Task requirements: Using the data below, copy every line that contains the word "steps".

──────

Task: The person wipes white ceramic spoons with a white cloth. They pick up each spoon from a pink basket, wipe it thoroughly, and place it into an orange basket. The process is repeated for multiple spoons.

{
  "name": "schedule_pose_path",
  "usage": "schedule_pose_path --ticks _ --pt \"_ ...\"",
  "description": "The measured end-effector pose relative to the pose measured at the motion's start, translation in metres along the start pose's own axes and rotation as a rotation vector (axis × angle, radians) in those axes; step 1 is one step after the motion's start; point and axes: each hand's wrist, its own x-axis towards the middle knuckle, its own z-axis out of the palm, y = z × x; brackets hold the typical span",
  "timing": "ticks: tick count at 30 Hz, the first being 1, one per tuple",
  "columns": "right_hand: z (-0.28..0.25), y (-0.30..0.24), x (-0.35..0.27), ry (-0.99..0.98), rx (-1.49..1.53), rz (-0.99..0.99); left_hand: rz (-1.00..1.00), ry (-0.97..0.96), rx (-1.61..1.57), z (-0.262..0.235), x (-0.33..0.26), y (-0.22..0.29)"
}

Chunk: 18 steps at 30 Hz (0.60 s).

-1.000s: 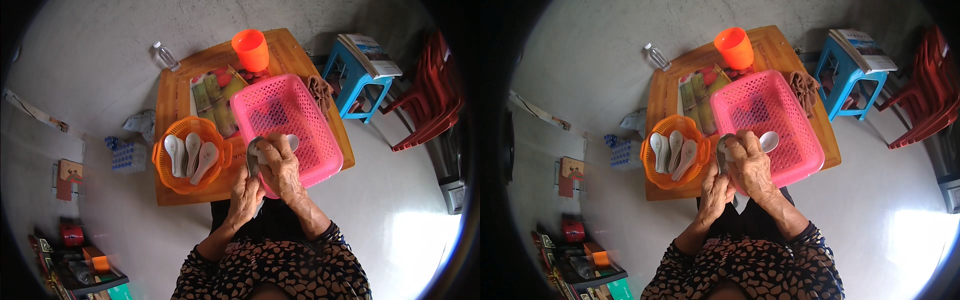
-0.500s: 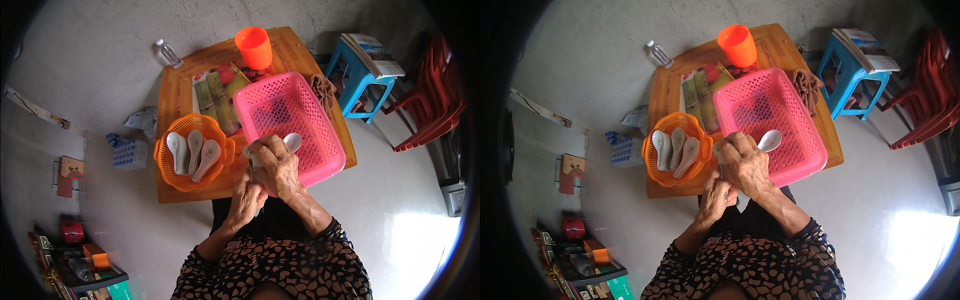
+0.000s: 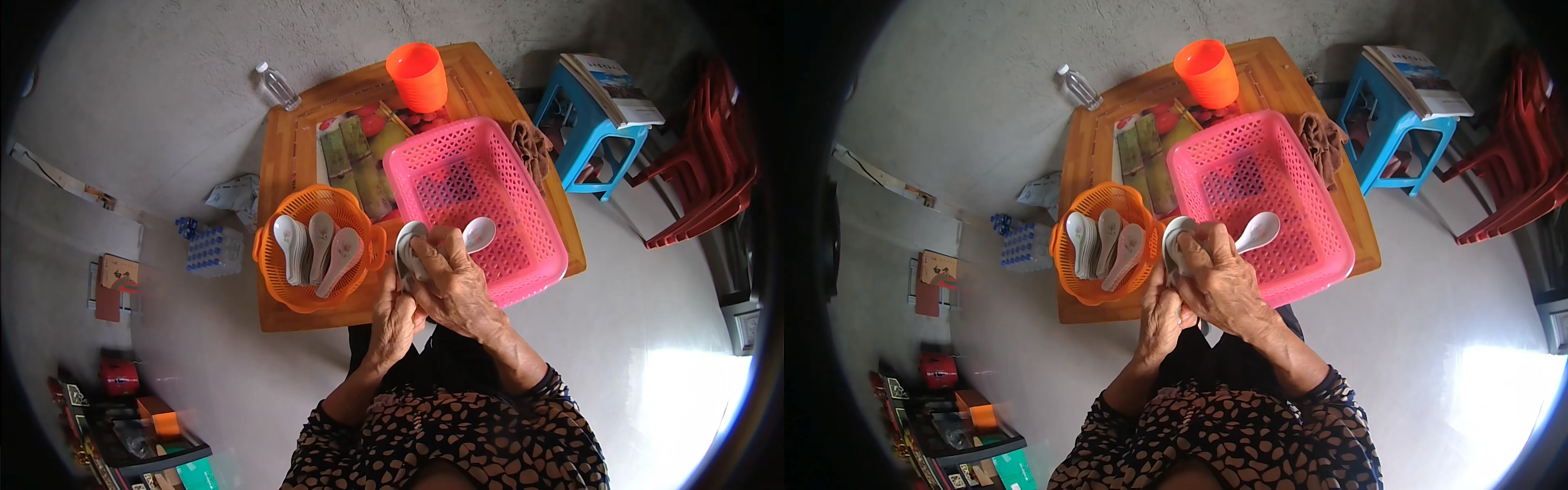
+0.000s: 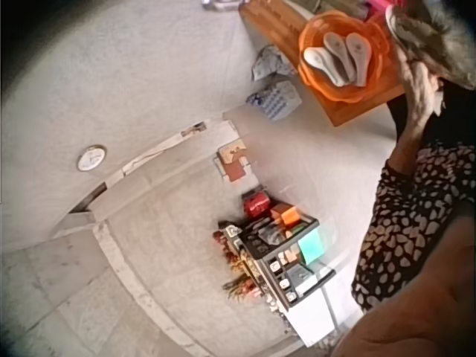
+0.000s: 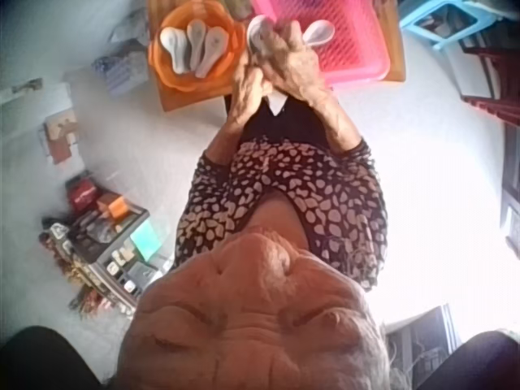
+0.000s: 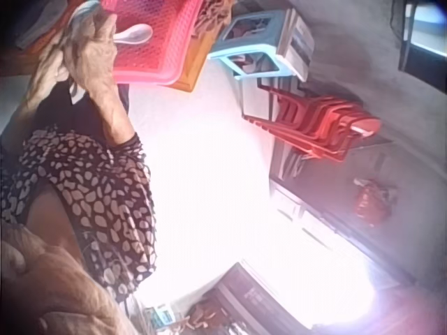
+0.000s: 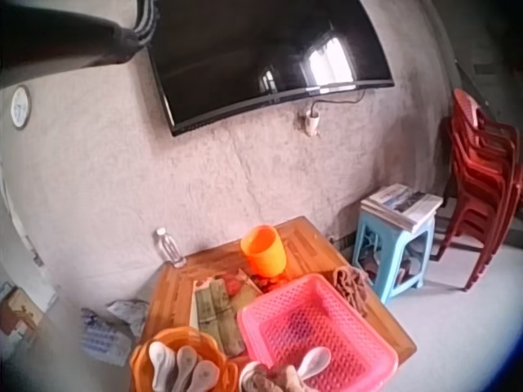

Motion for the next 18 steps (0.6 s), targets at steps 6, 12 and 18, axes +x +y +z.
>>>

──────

Written solution:
Chunk: 18 steps at 30 Hz (0.60 s).
Motion for the next 18 steps (0.6 s), targets at steps 6, 12 and 18, axes +x +y +z.

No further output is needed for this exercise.